For those who aren't very far in their development, the children are split in half. One half being the kids who are inactive, unaware, and silent; the other half being those who are loud and not in control of their bodily movements. Unfortunately, both have in common that they are often orphans of teen moms and have cerebral palsy due to lack of sex education for these young women. However, a few of the children get regular visits from their parents who them very much, but do not have the financial means to support their mentally and physically ill child.
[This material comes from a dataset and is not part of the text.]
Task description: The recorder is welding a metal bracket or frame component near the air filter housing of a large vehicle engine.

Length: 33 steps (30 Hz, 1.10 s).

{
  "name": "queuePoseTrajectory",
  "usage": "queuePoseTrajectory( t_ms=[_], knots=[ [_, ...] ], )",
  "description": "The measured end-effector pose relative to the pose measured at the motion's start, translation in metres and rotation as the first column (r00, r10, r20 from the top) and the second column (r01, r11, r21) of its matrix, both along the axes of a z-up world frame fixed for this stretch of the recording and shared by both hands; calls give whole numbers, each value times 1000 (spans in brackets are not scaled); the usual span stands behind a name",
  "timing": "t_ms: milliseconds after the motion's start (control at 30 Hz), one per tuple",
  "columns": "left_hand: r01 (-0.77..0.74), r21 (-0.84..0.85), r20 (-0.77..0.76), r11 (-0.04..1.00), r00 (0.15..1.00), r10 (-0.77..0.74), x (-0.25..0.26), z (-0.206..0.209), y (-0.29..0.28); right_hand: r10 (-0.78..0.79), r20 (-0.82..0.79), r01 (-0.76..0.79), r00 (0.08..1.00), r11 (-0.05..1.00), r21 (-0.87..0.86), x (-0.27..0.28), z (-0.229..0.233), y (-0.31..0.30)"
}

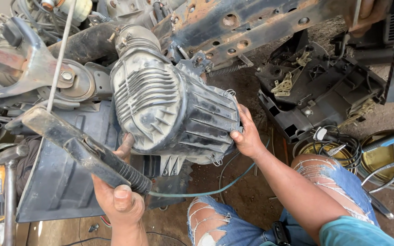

The team took turns splitting who would be performing for the ward and who would be walking around the ward interacting and playing with the children to engage them in the performance they were hearing. At one point, Matt, Caeli, Catie, and myself were performing a Mozart string quartet while Ian and Annalise danced among the kids. It was then that I noticed that the 2 groups of children had completely switched roles. The inactive, silent ones were dancing and singing along with our music, and the usually screaming, loud ones were silent and focused on our concert. I couldn't believe what was happening. Music really does have an impact on everyone. We passed out shakers to all of the kids and they shook them with smiles bigger than I've ever seen.